Airbus Helicopters presented its Vision Zero Aviation Safety award, Jim Charlson Aviation Safety award and the Program of the Year award this week at the Air Medical Transport Conference (AMTC) in Charlotte, North Carolina. PHI Air Medical, BJ Miles of Life Flight Network and California Shock Trauma and Rescue (CALSTAR), respectively, received the awards.
The Vision Zero award has been presented annually since 2007. Recognizing a program or company that exemplifies aviation safety and encourages idea sharing, the award comes with a check for $10,000. Arizona-based PHI Air Medical was awarded for its Life-Saving Thinking initiative, initiated company-wide across its more-than-65 bases. This initiative is based on PHI’s 2015 Life-Saving Behaviors program, which addresses behavior actions employees should take to ensure safety. PHI worked with a team of psychologists, neuroscientists, anthropologists and human brain experts to develop the program. With the award money, The PHI Inc. subsidiary plans to replicate the program, which consists of engagement meetings, industry-wide.
Life Flight Network Director of Safety and Risk Management BJ Miles received the Jim Charlson Aviation Safety Award. This award is sponsored by Airbus and presented by the Assn. of Air Medical Services.
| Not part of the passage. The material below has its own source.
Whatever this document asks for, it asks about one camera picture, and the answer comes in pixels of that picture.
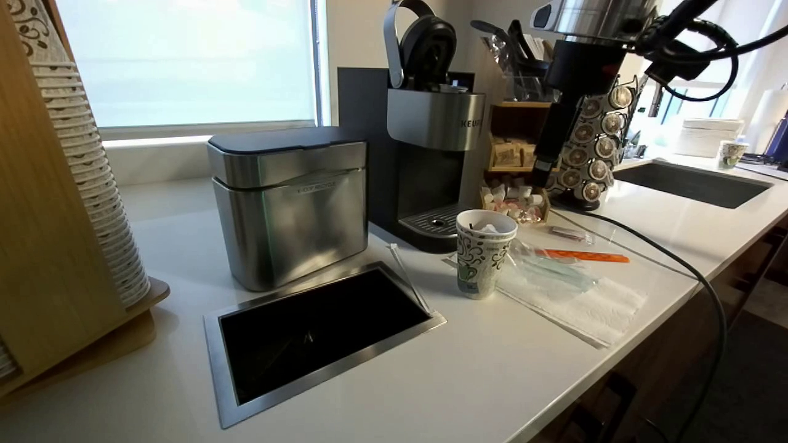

With BJ Miles as director of safety and risk management since 2013, Life Flight Network has received accreditation from the International Standard for Business Aviation Operations and Helicopter Assn. International's Accreditation of Program Safety. The company said it is the first to receive this dual accreditation.
The Program of the Year award is given annually to an emergency medical program for high quality of service. Since 2010, CALSTAR has been redefining its vision, creating changes necessary to fulfill that vision. This includes branding, education, medical care advancements and the development of a patent transfer center. It also includes the 2012 decision to modernize its fleet of 24 EC135 helicopters and King Air B200 fixed-wing aircraft. CALSTAR helped lead the effort in California to enact the Emergency Air Medical Transportation Act, which levied a $4 fee to moving traffic violations. That money goes toward Medicaid payments to air ambulance operators across the state, providing a sustainable solution to stagnant Medicaid payments that have not increased in 22 years.